** What to produce **
Lines below that include the word "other" should each be copied.
================================
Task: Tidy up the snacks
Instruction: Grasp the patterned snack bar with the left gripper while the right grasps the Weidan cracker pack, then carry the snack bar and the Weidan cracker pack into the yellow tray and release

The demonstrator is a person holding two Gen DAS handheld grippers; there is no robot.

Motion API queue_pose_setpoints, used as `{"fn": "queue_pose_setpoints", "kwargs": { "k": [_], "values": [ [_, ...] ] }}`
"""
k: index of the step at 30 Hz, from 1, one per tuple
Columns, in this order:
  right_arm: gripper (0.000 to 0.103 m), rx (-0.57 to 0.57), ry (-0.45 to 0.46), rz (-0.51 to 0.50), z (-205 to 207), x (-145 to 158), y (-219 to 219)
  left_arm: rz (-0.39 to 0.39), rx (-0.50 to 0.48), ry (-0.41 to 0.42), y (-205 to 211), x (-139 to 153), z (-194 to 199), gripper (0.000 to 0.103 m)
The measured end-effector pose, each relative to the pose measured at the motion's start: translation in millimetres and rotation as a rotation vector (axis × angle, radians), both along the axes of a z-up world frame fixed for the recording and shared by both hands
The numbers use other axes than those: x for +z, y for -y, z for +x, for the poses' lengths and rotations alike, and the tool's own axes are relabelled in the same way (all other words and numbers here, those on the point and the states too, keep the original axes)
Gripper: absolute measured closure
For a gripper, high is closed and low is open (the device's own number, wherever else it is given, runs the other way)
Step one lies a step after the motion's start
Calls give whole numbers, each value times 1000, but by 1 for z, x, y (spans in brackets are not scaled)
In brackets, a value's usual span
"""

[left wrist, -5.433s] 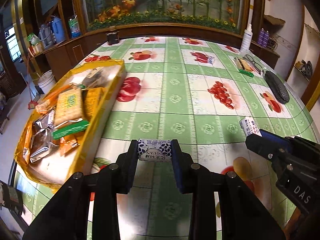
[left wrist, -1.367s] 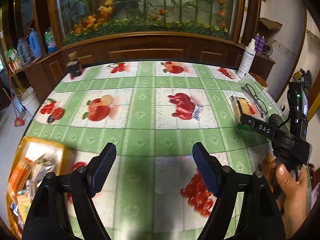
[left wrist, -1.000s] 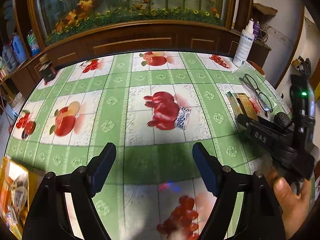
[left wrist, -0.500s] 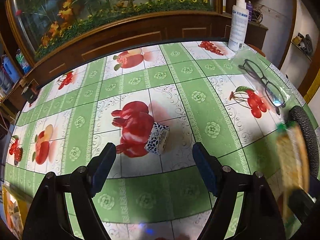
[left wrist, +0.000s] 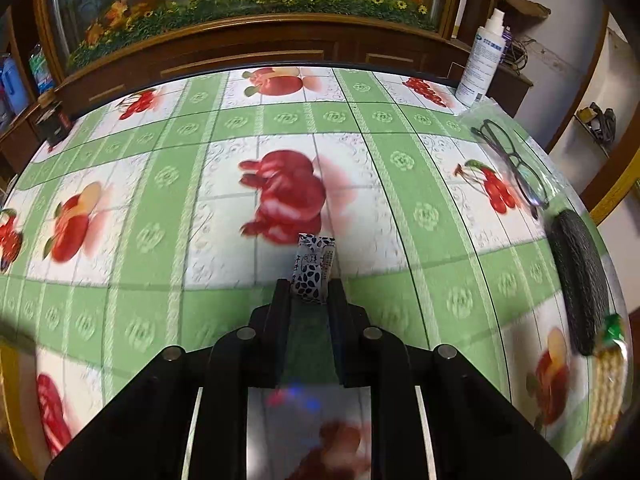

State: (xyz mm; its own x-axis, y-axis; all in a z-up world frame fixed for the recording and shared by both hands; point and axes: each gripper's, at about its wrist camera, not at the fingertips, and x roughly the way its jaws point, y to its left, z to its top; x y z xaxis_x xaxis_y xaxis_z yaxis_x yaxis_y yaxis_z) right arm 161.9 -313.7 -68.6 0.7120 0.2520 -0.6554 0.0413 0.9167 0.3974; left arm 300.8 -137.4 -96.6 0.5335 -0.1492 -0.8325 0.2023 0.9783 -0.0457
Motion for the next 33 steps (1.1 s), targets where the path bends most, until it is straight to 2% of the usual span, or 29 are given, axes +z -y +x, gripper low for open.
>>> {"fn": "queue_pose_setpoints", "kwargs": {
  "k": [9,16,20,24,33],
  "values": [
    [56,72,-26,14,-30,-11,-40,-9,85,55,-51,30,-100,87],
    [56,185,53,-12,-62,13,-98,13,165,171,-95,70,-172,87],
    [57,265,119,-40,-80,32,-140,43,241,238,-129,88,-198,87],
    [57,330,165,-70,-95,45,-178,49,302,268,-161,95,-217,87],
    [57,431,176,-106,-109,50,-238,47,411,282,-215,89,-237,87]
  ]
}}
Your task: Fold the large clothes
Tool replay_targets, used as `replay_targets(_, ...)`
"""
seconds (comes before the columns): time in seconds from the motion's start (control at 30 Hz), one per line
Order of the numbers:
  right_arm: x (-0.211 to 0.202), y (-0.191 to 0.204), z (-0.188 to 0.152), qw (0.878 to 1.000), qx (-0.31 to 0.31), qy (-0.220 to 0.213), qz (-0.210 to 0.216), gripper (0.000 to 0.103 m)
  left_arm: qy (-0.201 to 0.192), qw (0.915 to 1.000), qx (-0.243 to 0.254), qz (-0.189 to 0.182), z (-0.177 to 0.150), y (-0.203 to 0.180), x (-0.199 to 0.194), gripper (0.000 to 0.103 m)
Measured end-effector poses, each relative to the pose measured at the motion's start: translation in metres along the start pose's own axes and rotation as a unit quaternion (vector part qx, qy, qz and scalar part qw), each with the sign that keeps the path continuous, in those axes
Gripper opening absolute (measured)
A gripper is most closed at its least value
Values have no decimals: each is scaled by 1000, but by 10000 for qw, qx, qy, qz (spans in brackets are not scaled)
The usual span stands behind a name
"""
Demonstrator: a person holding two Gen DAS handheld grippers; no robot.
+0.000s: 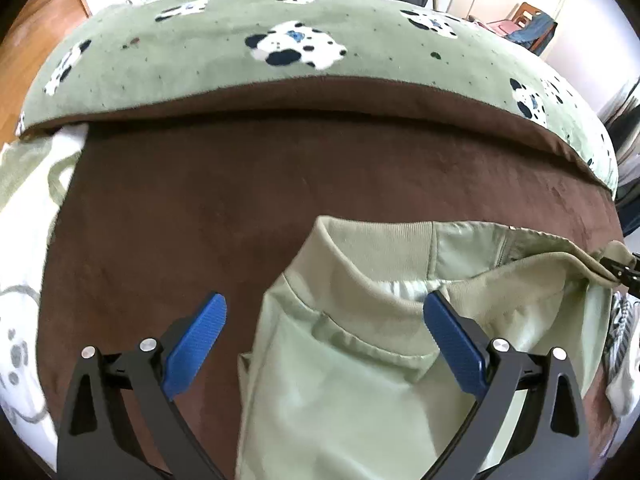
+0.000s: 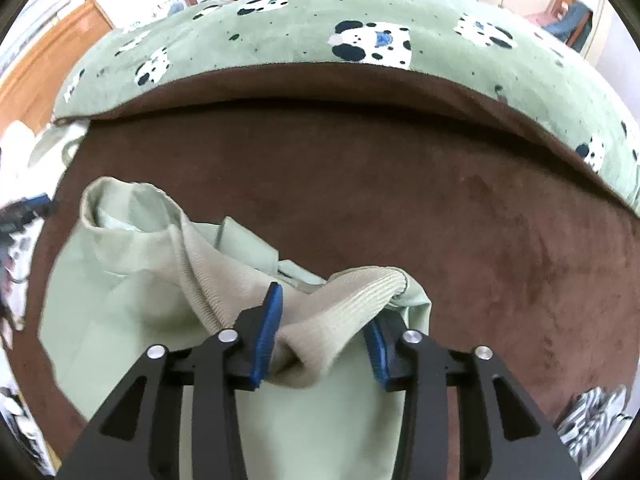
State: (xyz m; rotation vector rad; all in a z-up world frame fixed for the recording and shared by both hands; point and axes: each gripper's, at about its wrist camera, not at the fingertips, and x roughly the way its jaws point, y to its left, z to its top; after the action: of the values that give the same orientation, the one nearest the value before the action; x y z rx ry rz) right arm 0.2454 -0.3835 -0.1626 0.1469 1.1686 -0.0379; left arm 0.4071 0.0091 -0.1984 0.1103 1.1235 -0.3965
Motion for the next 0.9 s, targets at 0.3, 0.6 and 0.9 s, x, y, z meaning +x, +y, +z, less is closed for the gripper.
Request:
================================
** Solution below **
The numbers use other axes than those: x for +z, y for -y, z for +x, for the poses' lengths and rotations alike, and the tool's own axes are relabelled in the same way (all other words and numbers here, those on the point and the states too, keep the original axes)
For a gripper, high is closed and low is open (the device's own number, wherever else it is given, runs the other way)

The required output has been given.